El “empoderamiento” de los movimientos sociales es un factor claramente contrario a la convivencia tolerante y armónica a la que aspiran los pueblos. Las amenazas de llegar “hasta las últimas consecuencias” se interpolan con marchas, bloqueos y huelgas y junto a lo anterior socavan nuestra incipiente economía y desaniman las inversiones, incrementando la falta de empleo. Es una forma curiosa de autoeliminación colectiva. Las demandas sociales prescinden en absoluto del ordenamiento legal de la materia. Este es letra muerta y está demás si por la vía de la presión se logra los objetivos buscados. El Gobierno parece solazarse en medio del desastre.

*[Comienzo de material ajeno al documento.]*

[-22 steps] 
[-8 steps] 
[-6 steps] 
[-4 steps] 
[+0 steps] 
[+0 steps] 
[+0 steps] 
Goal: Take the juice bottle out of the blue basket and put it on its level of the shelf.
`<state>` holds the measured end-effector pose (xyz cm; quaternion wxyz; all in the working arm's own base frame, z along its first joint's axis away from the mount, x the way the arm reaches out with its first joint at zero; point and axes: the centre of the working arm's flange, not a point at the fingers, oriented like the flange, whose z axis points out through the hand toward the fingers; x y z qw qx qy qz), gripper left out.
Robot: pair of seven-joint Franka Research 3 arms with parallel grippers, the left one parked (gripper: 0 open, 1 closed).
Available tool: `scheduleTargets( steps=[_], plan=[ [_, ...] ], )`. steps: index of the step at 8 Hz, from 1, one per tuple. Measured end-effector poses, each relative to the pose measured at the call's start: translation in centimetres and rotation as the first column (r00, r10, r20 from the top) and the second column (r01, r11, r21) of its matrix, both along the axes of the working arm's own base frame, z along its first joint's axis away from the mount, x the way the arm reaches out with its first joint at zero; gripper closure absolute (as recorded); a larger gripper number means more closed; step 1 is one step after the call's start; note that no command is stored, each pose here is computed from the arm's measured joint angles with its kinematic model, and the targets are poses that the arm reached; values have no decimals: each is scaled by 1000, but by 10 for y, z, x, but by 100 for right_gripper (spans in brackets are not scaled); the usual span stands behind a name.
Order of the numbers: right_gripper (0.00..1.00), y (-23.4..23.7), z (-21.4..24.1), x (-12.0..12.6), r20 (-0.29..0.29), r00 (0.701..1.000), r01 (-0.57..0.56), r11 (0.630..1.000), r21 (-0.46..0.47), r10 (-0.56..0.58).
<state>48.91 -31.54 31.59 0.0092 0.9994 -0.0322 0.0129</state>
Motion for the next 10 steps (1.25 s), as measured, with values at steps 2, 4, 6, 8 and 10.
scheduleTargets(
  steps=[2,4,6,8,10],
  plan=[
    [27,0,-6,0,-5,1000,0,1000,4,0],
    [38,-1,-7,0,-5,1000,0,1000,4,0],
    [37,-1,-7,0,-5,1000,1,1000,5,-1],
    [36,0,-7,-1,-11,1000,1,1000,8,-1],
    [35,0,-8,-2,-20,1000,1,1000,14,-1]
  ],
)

La prédica concertada de odio social y racial siembra cada día la división y el alejamiento entre bolivianos y, entre otras cosas, ha colocado al campo frente a las ciudades sin medir la violencia fratricida que puede engendrar. Semejantes designios no contribuyen a la unidad que es la argamasa modeladora de las naciones.
Este conjunto aciago dista leguas de preocupar y conmover a los gobernantes, absorbidos por la reproducción y perpetuación del poder para sí, apreciación que no por repetida debe omitirse subrayar. Los discursos reiterativos y monocordes -del presidente Evo Morales para abajo- se orientan a encandilar con espejismos. Las columnas de la prensa independiente y los análisis de entendidos constituyen la única voz de preocupación, mereciendo poca atención en un clima como el descrito. Las redes sociales tampoco influyen como se pretende porque no configuran seriedad ni confiabilidad.
En medio de la desesperanza no acuden los dioses tutelares de la Patria, cuanto más urgidos estamos de su auxilio.